Dihubungi terpisah, tokoh masyarakat Desa Lodan Wetan sekaligus Ketua Badan Permusyawaratan Desa (BPD) Lodan Wetan, Hazim menuturkan, selama ini hubungan masyarakat antara Lodan Wetan dengan Lodan Kulon yang saling bertetangga, secara umum tidak pernah muncul masalah mencolok. Bahkan kehidupan sehari-hari terbilang rukun. Dia menilai tawuran yang terjadi Kamis malam hanya melibatkan sekelompok anak-anak muda.

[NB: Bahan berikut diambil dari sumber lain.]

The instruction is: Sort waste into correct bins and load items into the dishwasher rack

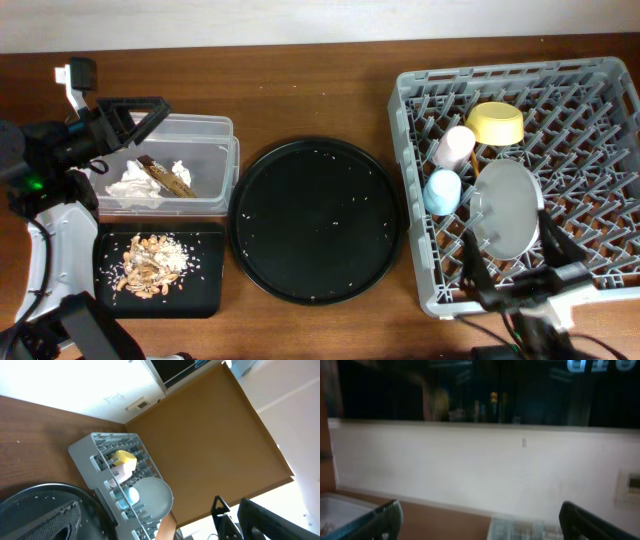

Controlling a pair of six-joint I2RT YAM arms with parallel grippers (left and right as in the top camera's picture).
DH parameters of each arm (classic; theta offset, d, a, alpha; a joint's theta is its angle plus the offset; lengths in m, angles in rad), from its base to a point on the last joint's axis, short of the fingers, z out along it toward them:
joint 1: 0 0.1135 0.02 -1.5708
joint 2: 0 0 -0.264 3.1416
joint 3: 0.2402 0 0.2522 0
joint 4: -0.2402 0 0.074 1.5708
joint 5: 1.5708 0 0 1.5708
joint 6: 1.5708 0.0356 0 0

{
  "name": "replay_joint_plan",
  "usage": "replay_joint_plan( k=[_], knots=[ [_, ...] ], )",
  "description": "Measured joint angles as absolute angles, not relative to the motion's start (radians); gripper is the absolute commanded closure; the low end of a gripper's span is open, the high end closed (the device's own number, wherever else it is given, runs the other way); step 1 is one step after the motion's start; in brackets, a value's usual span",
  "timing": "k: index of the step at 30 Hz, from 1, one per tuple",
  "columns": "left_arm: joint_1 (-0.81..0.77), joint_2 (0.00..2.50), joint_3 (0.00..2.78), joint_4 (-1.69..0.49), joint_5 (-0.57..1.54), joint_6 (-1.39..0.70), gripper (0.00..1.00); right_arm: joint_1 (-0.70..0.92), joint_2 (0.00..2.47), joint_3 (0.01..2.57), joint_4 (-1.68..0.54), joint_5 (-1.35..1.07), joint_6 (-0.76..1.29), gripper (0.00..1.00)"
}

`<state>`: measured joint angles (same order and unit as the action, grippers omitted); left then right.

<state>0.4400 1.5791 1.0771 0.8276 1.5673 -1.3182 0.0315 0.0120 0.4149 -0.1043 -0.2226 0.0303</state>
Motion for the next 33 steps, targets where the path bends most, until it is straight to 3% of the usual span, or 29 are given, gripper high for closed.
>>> replay_joint_plan(
  k=[4, 7, 10, 18, 33],
  knots=[
    [0.440, 1.579, 1.077, 0.827, 1.567, -1.318, 0.01, 0.031, 0.013, 0.181, 0.208, -0.217, 0.030, 0.02],
    [0.440, 1.579, 1.077, 0.827, 1.568, -1.318, 0.01, 0.031, 0.012, 0.078, 0.264, -0.190, 0.030, 0.02],
    [0.440, 1.579, 1.077, 0.827, 1.568, -1.318, 0.01, 0.031, 0.012, 0.023, 0.255, -0.162, 0.030, 0.02],
    [0.440, 1.579, 1.077, 0.826, 1.569, -1.318, 0.01, 0.031, 0.014, 0.010, -0.067, -0.086, 0.029, 0.02],
    [0.440, 1.579, 1.077, 0.827, 1.568, -1.318, 0.01, 0.031, 0.014, 0.010, -0.068, -0.063, -0.013, 0.02]
  ],
)
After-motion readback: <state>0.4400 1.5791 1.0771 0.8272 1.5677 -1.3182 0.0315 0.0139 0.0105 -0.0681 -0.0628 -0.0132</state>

"Kita saling bersaudara, lha wong kalau pas salat Jumat, warga Lodan Wetan dan Lodan Kulon jadi satu ya biasa kok. Justru masyarakat kedua desa ya kaget kalau ada peristiwa tawuran itu," katanya.
Hazim berharap kejadian tawuran yang memakan korban jiwa ini, tidak terulang lagi. "Saya berharap nggak ada lagi, muda-mudahan kejadian yang terakhir," ujar Hazim.
Sementara itu, jenazah Kasidin, korban tawuran dimakamkan di pemakaman umum Desa Lodan Wetan, Jumat siang (31/7/2020), seusai salat Jumat. Kasus tersebut saat ini masih ditangani oleh aparat kepolisian setempat.